On good days Walter would whistle “Ich hab’ mein Herz in Heidelberg verloren” after a breather on the third floor of the stairs and would call Ziri, whose name he was still unable to pronounce, Owuor. With increasing frequency, expectantly, and with ever more concrete plans that stood in striking contrast to his frugality and modesty, he talked about the bar mitzvah in March of the coming year.
He promised his son a celebration that Frankfurt would be talking about for years to come and promised his wife a new dress from one of those small shops that had recently become fashionable among the ladies.
At night he drafted a long guest list that he happily expanded the next morning. For the most part it included the Jewish community, as well as colleagues, judges, district attorneys, and good clients. Also on the list were people from Upper Silesia and Walter’s former fraternity brothers, several of whom had returned to Germany in recent years. Greschek was supposed to sleep in the living room and Grete in the conservatory. One night, he suggested that Martin should be invited. Regina objected, but her father was already too captivated by his idea to see through her game. He fell into the trap and wrote to South Africa.
For their anniversary he presented his wife with the pearl necklace that she had wanted for years. One day later, on Christmas Eve, he fought so violently with her—because she wanted to divide the carp and goose into two meals—that she threw the pearl necklace onto the kitchen table with a dramatic gesture and threatened never to wear it again and to stick the goose that Greschek had sent from the Harz into the oven without plucking it first. But Jettel’s rebellion, which was as much a part of the holiday tradition as the honey gingerbread that she had baked on the farm even where there was no honey, could not dampen the mood in the long run.
“At Christmas,” Walter used to say since the days of hunger were past, “even the Jews can eat their fill.”
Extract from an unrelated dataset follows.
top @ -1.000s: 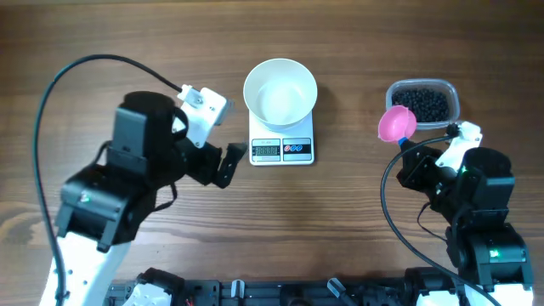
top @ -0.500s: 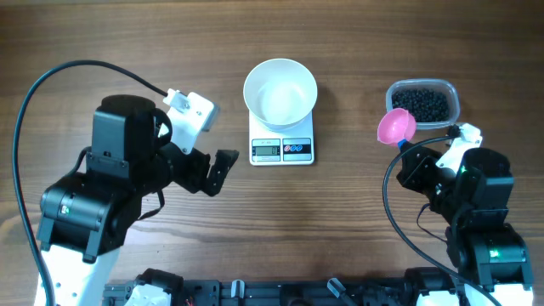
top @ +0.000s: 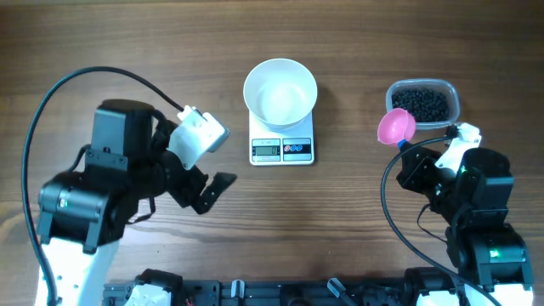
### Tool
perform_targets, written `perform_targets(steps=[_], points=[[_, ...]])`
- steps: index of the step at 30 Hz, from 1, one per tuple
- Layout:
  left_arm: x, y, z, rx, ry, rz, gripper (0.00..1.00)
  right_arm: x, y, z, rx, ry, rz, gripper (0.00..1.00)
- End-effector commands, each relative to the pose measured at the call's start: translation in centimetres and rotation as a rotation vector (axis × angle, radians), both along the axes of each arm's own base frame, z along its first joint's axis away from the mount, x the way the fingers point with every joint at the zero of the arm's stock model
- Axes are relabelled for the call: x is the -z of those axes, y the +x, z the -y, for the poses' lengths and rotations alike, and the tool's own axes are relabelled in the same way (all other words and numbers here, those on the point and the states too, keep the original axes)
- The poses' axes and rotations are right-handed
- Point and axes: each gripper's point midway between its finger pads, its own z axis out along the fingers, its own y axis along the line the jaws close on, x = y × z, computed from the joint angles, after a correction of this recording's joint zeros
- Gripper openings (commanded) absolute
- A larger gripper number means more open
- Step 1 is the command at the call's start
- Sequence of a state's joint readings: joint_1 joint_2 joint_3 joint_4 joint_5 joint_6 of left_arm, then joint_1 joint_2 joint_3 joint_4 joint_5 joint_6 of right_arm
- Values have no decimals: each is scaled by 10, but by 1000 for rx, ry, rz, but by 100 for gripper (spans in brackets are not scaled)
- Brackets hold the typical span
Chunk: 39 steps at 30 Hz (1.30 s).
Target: Scoop item into bowl and weigh 150g on scale
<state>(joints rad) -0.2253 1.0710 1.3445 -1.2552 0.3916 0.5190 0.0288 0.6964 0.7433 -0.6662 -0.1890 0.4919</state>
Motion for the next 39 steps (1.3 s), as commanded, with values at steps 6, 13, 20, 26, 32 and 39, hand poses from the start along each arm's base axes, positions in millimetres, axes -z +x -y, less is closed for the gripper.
perform_targets(steps=[6, 13, 20, 26, 32, 39], points=[[26, 21, -10, -34, 36, -118, 100, -3, 1, 3, 0, -23, 13, 4], [29, 7, -8, 86, 66, -112, 100, -4, 1, 3, 0, -22, 14, 4], [29, 17, -16, 52, 115, -77, 100, -3, 1, 2, -1, -21, 14, 4], [24, 28, -17, 34, 119, -27, 100, -2, 0, 3, -1, -21, 4, 4], [27, 24, -18, 14, 112, -60, 100, -2, 0, 3, -1, -22, 5, 4], [27, 23, -18, 15, 112, -61, 100, -2, 0, 3, 0, -21, 4, 4]])
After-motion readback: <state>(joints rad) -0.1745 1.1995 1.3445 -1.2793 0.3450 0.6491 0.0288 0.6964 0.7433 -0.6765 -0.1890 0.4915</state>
He maintained that he had learned that as a boy as part of his bar mitzvah instructions and always especially looked forward to the holidays. Even though Walter had taught his children early on only to identify with their own religious holidays (he did not tolerate any fir branches in the apartment and since their engagement had reproached Jettel about the Christmas tree in her mother’s living room), he did not find it inappropriate to sing along with the Christmas songs on the radio, to admire the beautifully decorated tree at Fafflok’s on the second day of Christmas, and to eat so much Stollen, the traditional German holiday bread, that he was getting sick.